Luis Caballero Diaz's profile

Machine Learning Unsupervised Algorithms

This project focuses on assessing the most common machine learning unsupervised algorithms working with Python using an open dataset in kaggle. The code and dataset can be found in the below links.


This data consists on 18 features for almost 10k credit bank customers, and the purpose is to separate the customers in similar groups. Therefore, this is an unsupervised problem since there is no output class or target.

The first thing is to get familiar with the input dataset. For that purpose, a boxplot and histogram per each feature will be used.

Below the boxplot sorted by magnitude is depicted. 
As observed, there is a very large amount of outliers which might affect to our customer classification and so, some data scrubbing work is definitely needed. A part from the customer ID (not included in the boxplot) there is no categorical features, and so one hot encoding method is not needed to be applied. The customer ID feature is removed because the ID does not explain how the customer will behave and what kind of transactions will do. There are several empty values, which are filtered. 

After applying some data scrubbing methods as described, the new boxplot and histogram is depicted as follows.
Reviewing the histogram, there are very few features with some distribution close to normal. Most of them have a common value with lots of frequency and then isolated values. It might be a sign of very dense distribution with some noise points around, but it will be assessed later.
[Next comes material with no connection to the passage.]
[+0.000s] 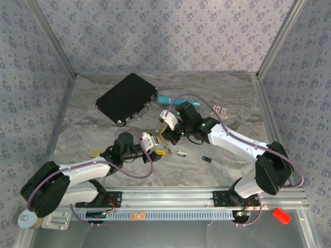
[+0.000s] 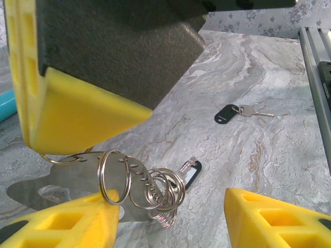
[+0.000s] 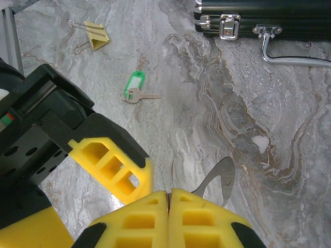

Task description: Put the keys on the keyring

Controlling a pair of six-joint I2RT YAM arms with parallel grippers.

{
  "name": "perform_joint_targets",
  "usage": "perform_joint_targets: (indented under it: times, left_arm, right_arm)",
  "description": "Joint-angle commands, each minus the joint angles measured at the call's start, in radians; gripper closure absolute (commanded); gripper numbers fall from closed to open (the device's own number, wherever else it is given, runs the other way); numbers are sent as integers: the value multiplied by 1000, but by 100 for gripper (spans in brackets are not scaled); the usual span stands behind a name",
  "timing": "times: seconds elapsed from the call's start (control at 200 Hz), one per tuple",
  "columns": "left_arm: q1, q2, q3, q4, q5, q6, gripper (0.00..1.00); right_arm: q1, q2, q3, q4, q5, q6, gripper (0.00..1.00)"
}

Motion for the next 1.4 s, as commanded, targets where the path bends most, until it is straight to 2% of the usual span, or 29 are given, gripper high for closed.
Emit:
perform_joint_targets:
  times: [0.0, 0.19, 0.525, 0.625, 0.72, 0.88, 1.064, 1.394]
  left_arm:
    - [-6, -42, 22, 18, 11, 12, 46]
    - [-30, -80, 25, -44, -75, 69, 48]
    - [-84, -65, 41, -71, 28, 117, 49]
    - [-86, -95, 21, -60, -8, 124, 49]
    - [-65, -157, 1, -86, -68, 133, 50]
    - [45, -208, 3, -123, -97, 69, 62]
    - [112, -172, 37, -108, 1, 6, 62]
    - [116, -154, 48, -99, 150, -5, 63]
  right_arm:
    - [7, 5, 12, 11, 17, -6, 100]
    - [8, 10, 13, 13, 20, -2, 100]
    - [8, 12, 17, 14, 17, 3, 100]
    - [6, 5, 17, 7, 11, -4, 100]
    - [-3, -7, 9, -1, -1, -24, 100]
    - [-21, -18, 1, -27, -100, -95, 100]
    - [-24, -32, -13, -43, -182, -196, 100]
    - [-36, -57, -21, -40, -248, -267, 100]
After scrubbing the data, algorithms can be applied. Therefore, a short introduction of the main three machine learning unsupervised algorithms is explained below.

KMEANS CLUSTERING
This algorithm is probably the simplest and the most common used. It focuses on cluster centers and distributes the data points among them. Therefore, this algorithm needs to know the number of clusters as input. The procedure is to initialize random cluster centers according to the input number of clusters, and hence assign each data point to the closest center. When all data points are assigned, the new real cluster centers are calculated and all data point and again reassigned to the closest cluster center. The algorithm finishes when there is no data point assignment changes. 

AGGLOMERATIVE CLUSTERING
This algorithm belongs to hierarchy class. The start point of the algorithm is to declare all data points as a cluster and so, the number of clusters equals to the number of data points. From that situation, each step the algorithm merges the two most similar clusters together until reaching a stopping criterion. In our implementation, the stopping criterion is the desired number of clusters, so as KMeans, knowing in advanced the desired number of clusters is needed. The particularity of the algorithm is what to consider "most similar clusters" and there are three mainly approaches:
- WARD: the default choice and the one used in this exercise. It picks the two clusters to merge causing the variance within all clusters increases the least
- AVERAGE: merges the two clusters that have the smallest average distance between all their points
- COMPLETE (or maximum): merges the two clusters that have the smallest maximum distance between their points.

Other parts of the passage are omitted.